As in the previous elections, oligarchic clans are still likely to figure prominently, but this time different clans stand to benefit. Whereas at previous elections the Donbas clan came to the fore, they are now variously exiled or in the quagmire of the Russian-sponsored breakaway entity now being established there, although some are rumoured to be funding the Party of Development which is emerging from the ruins of the Party of Regions. It will be fascinating to see the extent to which Russian aggression and occupation have sliced through Ukraine’s traditional pro-western/pro-Russian cleavage. In the new parliament, Poroshenko and Dnipropetrovsk-based Ihor Kolomoyskyi look like the potential big winners. Parties and party groupings continue to be fluid even with just a month left to go. Vitali Klitschko’s UDAR has merged into Poroshenko’s group of pragmatists, whilst others collect around Oleh Lyashko’s Radical Party or the slowly climbing People’s Front, Yatsenyuk’s new party. Figures from Ukraine’s past have apparently been manoeuvring themselves onto party lists by various means, but this will be a gamble, assuming the vote is substantially free and fair. Tymoshenko’s Batkivshchyna party may conceivably even struggle to enter parliament.
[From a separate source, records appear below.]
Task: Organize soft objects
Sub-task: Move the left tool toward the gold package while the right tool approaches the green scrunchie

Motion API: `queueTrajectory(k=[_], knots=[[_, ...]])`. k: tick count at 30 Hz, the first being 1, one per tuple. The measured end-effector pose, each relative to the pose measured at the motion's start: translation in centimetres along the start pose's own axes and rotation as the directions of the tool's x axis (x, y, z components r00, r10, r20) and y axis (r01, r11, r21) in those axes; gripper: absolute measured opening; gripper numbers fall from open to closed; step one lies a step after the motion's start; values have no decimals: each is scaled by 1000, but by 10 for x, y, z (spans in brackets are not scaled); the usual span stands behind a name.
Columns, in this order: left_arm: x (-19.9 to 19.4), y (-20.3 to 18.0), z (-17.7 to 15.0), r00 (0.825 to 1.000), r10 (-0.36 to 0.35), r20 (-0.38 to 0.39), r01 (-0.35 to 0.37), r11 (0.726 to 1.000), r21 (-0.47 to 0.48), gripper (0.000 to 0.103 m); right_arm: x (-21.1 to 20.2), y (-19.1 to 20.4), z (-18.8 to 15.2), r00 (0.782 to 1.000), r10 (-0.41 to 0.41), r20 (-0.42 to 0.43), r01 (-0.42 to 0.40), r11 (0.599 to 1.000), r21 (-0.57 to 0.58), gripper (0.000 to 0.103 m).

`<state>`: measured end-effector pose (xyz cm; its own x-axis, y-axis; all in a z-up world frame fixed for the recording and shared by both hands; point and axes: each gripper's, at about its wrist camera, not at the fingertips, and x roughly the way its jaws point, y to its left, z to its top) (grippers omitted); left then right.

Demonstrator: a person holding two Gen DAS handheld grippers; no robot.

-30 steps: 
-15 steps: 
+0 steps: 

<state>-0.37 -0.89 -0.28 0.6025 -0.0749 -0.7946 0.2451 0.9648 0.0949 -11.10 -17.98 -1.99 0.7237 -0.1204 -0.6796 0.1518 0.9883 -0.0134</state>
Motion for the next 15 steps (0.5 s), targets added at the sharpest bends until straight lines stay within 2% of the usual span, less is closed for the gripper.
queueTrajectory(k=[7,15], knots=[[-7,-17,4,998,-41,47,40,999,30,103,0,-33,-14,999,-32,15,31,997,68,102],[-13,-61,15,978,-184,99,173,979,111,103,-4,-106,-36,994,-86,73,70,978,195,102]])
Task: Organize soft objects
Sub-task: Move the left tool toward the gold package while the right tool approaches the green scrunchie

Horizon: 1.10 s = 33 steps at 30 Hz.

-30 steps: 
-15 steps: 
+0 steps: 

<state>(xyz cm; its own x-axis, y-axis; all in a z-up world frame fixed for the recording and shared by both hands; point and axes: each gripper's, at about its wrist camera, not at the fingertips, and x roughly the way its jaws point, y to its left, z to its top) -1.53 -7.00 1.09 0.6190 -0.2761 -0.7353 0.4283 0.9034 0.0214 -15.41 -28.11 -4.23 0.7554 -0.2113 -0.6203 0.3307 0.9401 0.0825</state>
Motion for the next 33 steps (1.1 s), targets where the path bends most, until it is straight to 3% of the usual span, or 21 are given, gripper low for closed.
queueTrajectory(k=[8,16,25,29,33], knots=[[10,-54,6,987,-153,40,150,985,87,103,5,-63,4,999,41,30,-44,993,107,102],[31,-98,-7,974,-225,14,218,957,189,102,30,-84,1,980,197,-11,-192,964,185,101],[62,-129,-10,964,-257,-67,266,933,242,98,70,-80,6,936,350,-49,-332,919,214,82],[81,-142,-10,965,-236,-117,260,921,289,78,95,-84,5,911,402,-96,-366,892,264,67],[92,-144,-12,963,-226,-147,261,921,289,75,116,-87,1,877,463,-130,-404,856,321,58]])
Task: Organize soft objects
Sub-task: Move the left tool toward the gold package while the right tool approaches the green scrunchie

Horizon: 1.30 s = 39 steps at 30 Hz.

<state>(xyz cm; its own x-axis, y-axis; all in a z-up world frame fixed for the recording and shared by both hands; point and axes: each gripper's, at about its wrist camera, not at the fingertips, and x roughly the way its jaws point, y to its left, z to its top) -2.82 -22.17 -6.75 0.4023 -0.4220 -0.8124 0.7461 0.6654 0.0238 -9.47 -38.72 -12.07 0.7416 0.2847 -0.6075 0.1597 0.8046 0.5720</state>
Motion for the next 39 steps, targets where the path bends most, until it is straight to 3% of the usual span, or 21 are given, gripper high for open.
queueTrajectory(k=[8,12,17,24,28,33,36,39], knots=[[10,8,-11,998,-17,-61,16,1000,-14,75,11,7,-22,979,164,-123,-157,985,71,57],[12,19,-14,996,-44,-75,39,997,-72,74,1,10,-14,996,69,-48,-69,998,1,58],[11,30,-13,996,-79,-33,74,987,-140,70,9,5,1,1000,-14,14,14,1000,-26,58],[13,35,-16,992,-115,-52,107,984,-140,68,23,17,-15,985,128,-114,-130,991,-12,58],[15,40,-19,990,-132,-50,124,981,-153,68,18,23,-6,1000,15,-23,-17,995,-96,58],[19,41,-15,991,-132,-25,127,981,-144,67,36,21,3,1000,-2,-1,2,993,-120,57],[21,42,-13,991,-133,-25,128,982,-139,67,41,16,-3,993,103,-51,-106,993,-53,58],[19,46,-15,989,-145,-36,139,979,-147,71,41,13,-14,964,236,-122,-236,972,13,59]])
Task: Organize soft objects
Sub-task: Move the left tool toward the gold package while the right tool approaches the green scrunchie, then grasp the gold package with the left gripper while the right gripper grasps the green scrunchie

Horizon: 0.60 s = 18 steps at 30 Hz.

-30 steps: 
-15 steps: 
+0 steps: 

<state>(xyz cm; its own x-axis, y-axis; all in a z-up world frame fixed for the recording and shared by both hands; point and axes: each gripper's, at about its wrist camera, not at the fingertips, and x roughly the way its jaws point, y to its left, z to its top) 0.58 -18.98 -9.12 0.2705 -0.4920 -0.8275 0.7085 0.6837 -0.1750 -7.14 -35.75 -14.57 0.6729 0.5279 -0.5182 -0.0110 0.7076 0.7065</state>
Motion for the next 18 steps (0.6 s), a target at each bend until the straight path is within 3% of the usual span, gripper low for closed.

Each western-leaning party will also have a handful of Maidan activists towards the top of its lists who may or may not turn out to be capable politicians, but should at least look on parliament’s procedural deficiencies in a new light. However, despite a myriad of options on the ballot paper, the party system arguably still will not be offering choices that truly reflect voters’ needs and preferences. Large shares of the vote at the previous election for the far right Svoboda and the first banned, now unbanned, Communists alarmed observers in 2012, but suggest that for many Ukrainians ideology is important, just as for other Europeans. The persistence of so-called “virtual parties” built around clans or individuals does little address this need.

It seems that Ukrainians continue to misguidedly seek the “good politician”, whereas evidence of the reform process across Central Eastern Europe tells us that in most cases it is the political system, not the quality of its politicians that is the decisive factor in reform-making, specifically the parliamentary system of the government. If Ukraine is to truly succeed, its political system needs to be a radical departure from anything seen thus far in the post-Soviet space.

As things stand, expect a quiet election as Ukrainians continue to fight and die for their country and for Ukraine’s political system to take incremental steps forward, if they can survive the winter.